Video Understanding

What

Understand temporal dynamics in video — not just what’s visible in a single frame, but what’s happening over time. A frame tells you there’s a person near a car. A video tells you the person is breaking into it.

This requires modeling the temporal dimension: how things change, move, and interact across frames.

Levels of video understanding

LevelScopeExample task
Frame-levelSingle frameObject detection per frame
Clip-levelShort segment (2-16 sec)Action recognition (running, fighting)
Video-levelFull video (minutes-hours)Activity detection, summarization

Most current models work at the clip level. Long-form video understanding remains an open problem.

Architectures

Two-stream networks (2014)

The foundational idea: video has two complementary information streams.

  1. Spatial stream: single RGB frame → what’s in the scene (appearance)
  2. Temporal stream: stacked optical flow frames → how things move (motion)

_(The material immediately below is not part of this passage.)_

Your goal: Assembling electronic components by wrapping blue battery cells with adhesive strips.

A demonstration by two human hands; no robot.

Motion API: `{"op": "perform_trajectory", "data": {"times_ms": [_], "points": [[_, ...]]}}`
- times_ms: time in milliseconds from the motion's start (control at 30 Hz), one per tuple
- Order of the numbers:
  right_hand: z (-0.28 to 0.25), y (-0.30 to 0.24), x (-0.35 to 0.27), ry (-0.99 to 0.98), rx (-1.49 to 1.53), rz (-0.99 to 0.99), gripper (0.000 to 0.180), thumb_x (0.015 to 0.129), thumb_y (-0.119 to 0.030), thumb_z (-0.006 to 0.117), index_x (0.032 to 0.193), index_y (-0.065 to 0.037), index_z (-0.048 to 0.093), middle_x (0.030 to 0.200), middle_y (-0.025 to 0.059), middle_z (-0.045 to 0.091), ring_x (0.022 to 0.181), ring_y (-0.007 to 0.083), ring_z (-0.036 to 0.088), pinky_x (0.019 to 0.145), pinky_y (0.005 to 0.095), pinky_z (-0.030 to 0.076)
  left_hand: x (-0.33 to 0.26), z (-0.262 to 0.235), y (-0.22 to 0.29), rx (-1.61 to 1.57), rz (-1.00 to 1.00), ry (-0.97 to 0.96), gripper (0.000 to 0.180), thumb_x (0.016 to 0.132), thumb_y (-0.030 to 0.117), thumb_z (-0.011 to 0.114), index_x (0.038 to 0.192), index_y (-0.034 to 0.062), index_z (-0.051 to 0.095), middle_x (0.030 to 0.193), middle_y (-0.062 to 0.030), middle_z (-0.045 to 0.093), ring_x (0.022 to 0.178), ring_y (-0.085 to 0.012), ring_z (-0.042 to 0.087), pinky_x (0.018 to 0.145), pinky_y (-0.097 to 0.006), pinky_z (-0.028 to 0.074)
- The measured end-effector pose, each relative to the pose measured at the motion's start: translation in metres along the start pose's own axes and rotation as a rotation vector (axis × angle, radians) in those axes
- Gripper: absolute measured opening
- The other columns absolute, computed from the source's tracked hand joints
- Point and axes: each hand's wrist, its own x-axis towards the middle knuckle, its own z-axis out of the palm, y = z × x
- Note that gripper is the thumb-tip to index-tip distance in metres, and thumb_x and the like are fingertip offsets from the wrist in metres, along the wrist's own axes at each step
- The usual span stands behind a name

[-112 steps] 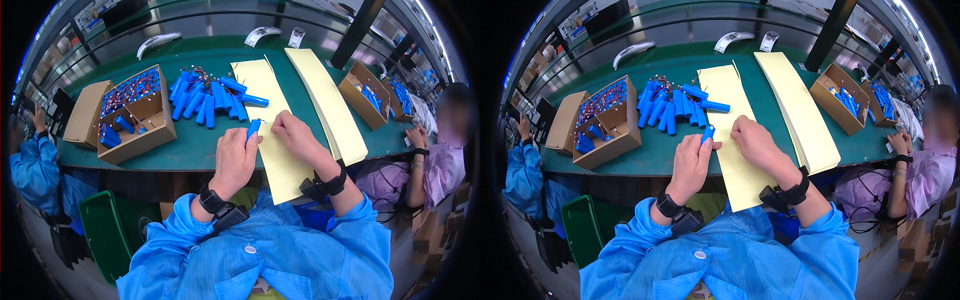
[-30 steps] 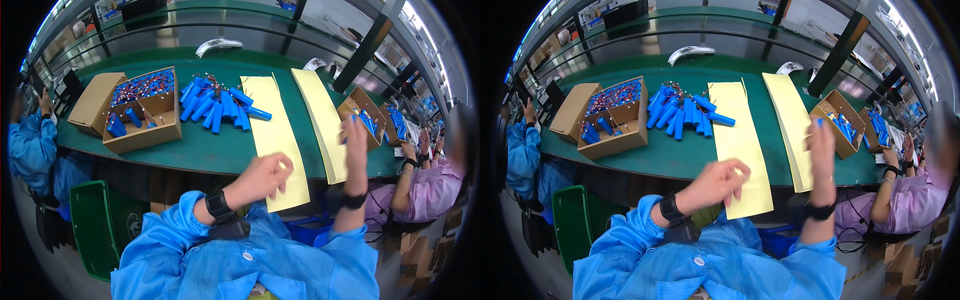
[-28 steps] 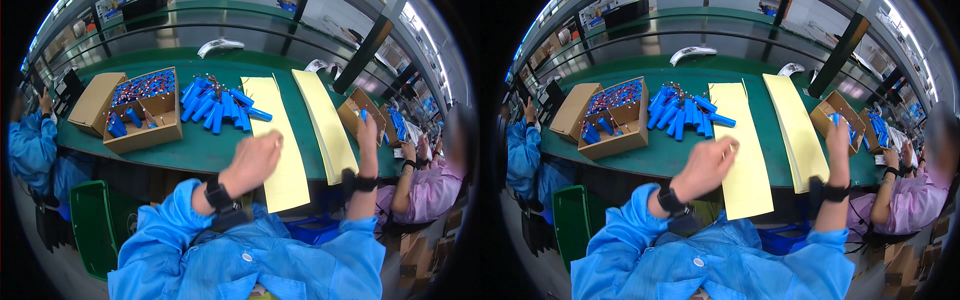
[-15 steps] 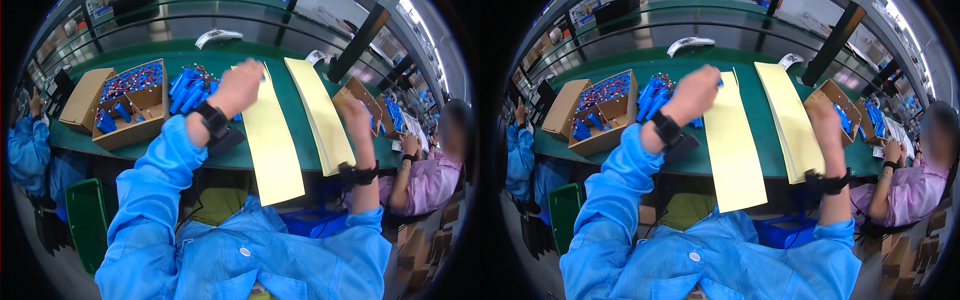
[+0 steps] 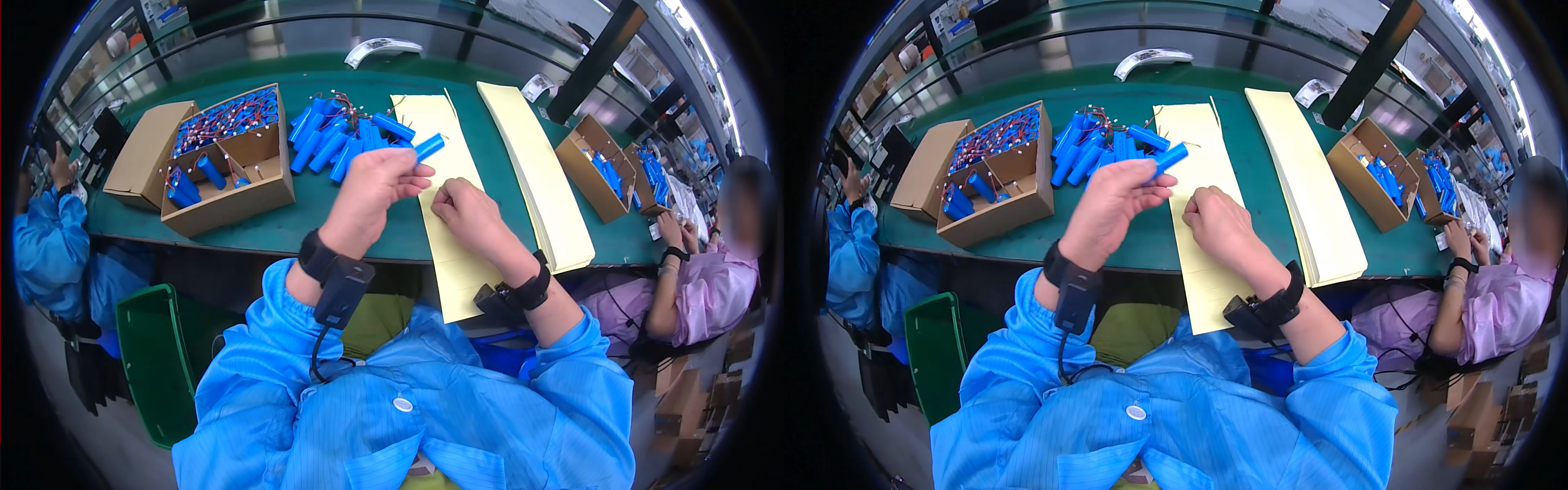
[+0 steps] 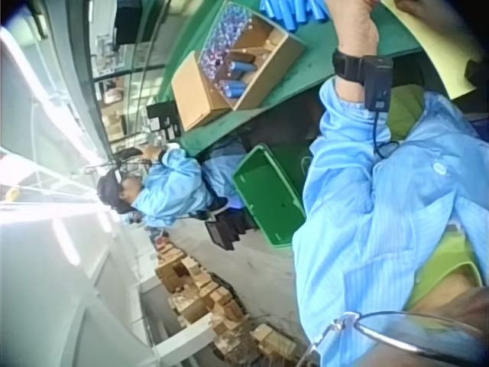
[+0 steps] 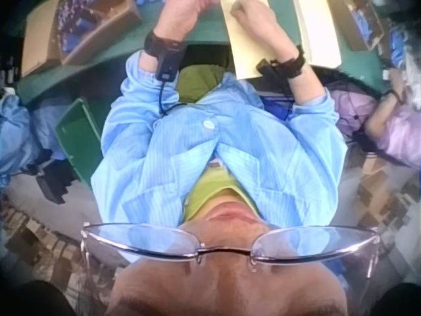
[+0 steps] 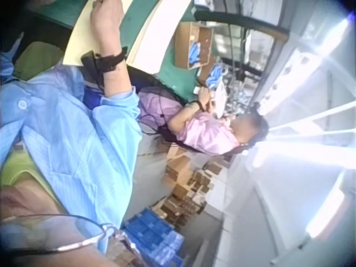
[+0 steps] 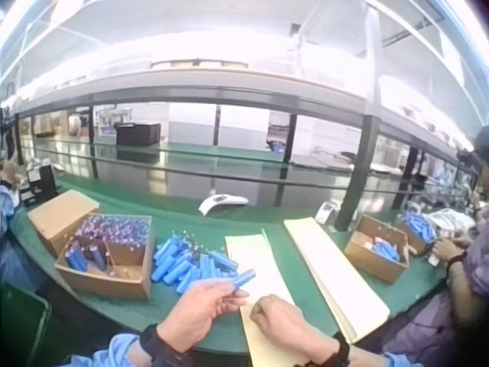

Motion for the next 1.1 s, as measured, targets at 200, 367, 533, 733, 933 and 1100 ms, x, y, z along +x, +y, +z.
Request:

Each stream is a standard CNN. Their predictions are fused (late fusion: average/concatenate class scores).

          ┌─ Spatial CNN (RGB frame) ──────┐
Video ──>│                                  │──> Fused prediction
          └─ Temporal CNN (optical flow) ──┘

Why it works: appearance and motion are complementary. A person standing still looks different from a person running (spatial). But the spatial stream alone can’t distinguish “waving” from “stretching” — the motion pattern matters.

See Optical Flow for computing the temporal stream input.

3D convolutions: C3D, I3D

Instead of processing frames independently and fusing later, convolve across time directly.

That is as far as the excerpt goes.